Among the records below, find the lines containing "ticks" and state only how many there are.

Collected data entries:
____
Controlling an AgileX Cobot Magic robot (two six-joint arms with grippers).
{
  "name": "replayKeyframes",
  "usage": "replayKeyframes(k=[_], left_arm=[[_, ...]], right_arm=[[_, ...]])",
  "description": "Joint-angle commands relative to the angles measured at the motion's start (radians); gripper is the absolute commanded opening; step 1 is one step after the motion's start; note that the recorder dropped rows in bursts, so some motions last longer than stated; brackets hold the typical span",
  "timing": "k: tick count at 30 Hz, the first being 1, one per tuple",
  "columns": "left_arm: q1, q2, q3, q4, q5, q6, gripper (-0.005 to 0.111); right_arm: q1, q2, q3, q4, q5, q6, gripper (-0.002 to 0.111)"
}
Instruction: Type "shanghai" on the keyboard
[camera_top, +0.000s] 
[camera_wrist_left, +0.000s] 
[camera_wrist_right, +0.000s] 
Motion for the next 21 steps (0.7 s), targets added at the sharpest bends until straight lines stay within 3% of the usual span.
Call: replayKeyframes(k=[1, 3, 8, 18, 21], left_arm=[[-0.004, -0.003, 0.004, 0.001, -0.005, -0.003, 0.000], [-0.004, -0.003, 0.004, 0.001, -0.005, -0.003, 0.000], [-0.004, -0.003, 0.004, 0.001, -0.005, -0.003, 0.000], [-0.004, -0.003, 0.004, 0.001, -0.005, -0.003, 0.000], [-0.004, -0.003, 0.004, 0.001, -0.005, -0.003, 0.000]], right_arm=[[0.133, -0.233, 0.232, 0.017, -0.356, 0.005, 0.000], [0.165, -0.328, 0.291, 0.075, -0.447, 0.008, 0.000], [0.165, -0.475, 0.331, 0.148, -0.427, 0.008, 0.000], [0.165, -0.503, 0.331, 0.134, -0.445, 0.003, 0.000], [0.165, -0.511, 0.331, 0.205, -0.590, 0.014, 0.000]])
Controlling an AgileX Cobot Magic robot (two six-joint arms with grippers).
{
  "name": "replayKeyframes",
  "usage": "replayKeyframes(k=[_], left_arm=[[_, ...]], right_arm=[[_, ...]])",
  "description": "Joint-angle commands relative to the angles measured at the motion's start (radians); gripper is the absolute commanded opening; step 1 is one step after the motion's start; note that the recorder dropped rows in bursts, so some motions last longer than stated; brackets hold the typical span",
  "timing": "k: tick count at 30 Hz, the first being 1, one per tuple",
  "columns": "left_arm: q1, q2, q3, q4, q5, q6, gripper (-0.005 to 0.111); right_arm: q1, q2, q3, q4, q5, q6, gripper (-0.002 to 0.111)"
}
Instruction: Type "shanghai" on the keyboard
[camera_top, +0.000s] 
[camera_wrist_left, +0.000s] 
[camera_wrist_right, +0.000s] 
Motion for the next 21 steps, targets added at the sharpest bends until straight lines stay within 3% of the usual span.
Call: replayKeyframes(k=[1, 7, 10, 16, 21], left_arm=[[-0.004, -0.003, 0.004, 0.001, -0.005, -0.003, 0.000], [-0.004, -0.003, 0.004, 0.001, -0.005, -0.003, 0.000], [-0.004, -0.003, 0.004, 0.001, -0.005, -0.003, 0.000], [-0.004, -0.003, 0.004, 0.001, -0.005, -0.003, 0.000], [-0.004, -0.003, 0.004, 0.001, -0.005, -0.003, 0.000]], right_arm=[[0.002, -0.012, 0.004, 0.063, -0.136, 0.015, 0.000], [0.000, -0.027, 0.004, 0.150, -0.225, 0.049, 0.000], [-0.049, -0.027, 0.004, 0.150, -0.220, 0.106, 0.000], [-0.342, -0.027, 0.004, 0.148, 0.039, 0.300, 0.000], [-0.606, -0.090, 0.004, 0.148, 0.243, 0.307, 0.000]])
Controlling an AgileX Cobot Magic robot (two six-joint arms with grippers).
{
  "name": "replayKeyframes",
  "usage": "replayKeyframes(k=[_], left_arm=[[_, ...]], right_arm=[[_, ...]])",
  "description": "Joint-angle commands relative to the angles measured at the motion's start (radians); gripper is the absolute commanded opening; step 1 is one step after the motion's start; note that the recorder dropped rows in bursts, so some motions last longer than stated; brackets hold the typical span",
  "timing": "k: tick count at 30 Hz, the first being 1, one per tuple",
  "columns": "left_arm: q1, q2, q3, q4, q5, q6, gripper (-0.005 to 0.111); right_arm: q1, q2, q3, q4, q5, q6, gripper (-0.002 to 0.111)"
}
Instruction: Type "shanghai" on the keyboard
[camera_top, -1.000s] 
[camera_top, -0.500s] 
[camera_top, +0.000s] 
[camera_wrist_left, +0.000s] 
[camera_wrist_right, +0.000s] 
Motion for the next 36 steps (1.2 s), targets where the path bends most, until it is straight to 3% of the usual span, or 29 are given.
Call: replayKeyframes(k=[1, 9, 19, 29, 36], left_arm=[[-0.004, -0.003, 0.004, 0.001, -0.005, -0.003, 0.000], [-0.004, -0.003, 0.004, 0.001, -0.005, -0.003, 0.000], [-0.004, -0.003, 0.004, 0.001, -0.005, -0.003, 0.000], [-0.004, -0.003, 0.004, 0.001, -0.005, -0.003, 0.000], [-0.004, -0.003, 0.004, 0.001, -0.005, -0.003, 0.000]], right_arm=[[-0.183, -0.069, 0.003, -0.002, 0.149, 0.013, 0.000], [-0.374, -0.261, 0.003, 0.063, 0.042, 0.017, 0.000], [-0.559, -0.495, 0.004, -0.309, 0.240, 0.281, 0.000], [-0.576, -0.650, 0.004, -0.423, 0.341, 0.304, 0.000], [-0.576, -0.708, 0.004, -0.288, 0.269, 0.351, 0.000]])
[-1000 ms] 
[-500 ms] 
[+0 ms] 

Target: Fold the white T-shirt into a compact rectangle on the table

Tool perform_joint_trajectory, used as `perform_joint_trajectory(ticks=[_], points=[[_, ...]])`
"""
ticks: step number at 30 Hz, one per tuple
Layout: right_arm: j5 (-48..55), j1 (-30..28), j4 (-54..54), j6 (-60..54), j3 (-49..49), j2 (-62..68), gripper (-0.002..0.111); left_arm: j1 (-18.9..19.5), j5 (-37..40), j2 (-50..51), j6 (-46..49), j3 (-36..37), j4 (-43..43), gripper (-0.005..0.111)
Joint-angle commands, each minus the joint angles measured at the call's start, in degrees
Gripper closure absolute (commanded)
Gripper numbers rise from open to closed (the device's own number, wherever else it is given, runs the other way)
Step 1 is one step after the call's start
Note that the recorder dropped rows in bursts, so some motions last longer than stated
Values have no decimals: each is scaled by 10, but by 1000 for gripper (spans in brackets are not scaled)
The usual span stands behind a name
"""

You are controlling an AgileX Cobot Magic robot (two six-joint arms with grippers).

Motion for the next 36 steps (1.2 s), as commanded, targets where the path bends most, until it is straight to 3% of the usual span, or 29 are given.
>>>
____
Answer section: 2